Introduction
In this tutorial we are going to reproduce in Python and explain the RoIAlign function from _torchvision.ops.roialign. I couldn’t find online any code that would exactly reproduce torchvision library results, thus I had to go through and translate into Python the C++ implementation in torchvision that you can find here.
Background
Region of Interest (RoI) in Computer Vision can be defined as a region in a image where a potential object might be located in a object detection task. An example of RoI proposals is shown in Figure 1 below.

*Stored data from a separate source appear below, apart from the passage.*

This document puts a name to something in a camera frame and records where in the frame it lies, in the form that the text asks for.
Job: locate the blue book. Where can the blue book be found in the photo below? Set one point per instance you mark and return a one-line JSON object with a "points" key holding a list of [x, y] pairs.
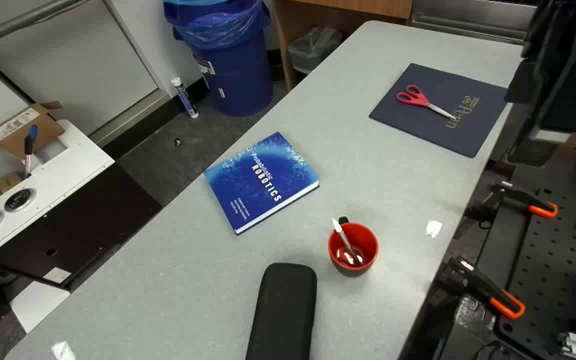
{"points": [[260, 182]]}

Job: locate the white toy stove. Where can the white toy stove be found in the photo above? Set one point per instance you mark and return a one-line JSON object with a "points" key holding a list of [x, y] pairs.
{"points": [[43, 200]]}

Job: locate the white sheet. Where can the white sheet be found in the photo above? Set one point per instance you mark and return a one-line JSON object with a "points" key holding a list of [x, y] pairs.
{"points": [[38, 305]]}

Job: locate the grey metal cabinet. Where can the grey metal cabinet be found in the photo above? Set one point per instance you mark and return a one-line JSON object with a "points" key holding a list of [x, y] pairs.
{"points": [[473, 17]]}

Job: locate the white paper scrap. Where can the white paper scrap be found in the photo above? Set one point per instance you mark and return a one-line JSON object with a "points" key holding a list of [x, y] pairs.
{"points": [[433, 229], [63, 351]]}

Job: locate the black and orange clamp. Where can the black and orange clamp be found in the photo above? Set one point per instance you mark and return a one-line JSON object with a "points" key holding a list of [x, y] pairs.
{"points": [[523, 198], [483, 290]]}

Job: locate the blue and black marker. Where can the blue and black marker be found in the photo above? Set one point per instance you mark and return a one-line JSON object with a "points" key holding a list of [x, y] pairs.
{"points": [[29, 147]]}

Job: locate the white caulk tube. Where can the white caulk tube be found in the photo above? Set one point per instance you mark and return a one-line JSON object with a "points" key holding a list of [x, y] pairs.
{"points": [[185, 97]]}

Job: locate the black zip case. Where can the black zip case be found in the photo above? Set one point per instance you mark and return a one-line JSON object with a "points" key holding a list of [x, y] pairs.
{"points": [[283, 315]]}

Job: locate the navy blue folder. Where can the navy blue folder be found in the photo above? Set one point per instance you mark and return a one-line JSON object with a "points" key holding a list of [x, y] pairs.
{"points": [[448, 120]]}

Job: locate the white pen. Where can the white pen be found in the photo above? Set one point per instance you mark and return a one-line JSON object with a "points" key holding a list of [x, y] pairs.
{"points": [[344, 237]]}

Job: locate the blue trash barrel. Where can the blue trash barrel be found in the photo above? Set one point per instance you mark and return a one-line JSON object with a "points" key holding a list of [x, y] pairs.
{"points": [[233, 70]]}

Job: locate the red mug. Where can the red mug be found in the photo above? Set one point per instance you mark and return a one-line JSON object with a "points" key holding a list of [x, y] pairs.
{"points": [[353, 250]]}

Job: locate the open cardboard box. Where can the open cardboard box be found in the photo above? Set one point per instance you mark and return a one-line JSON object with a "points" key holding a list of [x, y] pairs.
{"points": [[18, 130]]}

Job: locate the grey metal rail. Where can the grey metal rail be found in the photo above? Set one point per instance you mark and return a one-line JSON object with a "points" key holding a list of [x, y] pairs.
{"points": [[18, 20]]}

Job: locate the small bin with clear bag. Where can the small bin with clear bag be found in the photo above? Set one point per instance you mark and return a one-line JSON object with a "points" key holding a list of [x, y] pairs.
{"points": [[313, 47]]}

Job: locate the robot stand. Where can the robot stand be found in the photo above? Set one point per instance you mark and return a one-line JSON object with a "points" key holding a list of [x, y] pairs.
{"points": [[543, 260]]}

One of the Object Detection models where RoI are involved is Faster R-CNN. Faster R-CNN can be is composed of two phases: Region Proposal Network (RPN) which proposes RoIs and says whether each RoI is foreground (contains an object) or background and a classification network that predicts the object class contained in the RoI and offsets, i.e., transformations of RoIs (move and resize) to transform them into final proposals using these offsets to enclose the object better in the bounding box. Classification network does also reject negative proposals which do not contain objects – these negative proposals are classified as background. It’s important to know that RoIs are predicted not in the original image space but in feature space which is extracted from a vision model. The image below illustrates this idea:

We pass in a pretrained vision model the original image and then extract a 3D tensor of features, each in the above case of size 20×15. It can be, however, different depending on which layer we extract features from and which vision model we use. As we can see we can find the exact correspondence of the box in the original image coordinates in image features coordinates. Now, why do we really need RoI pooling? The problem with the RoIs is that they are all of different sizes, while the classification network requires fixed sized features.

Thus, RoI pooling enables us to to map into the same size all the RoIs, e.g. into 3×3 fixed size features, and predict classes they contains and the offsets. There are several variations of RoI pooling – in this article we will focus on RoIAlign. Let’s finally see how this is implemented!
Set up
Let’s first define an example of a feature map to work with. Thus we assume we are at a stage when we extracted a 7×7 dimensional features from the image of interest.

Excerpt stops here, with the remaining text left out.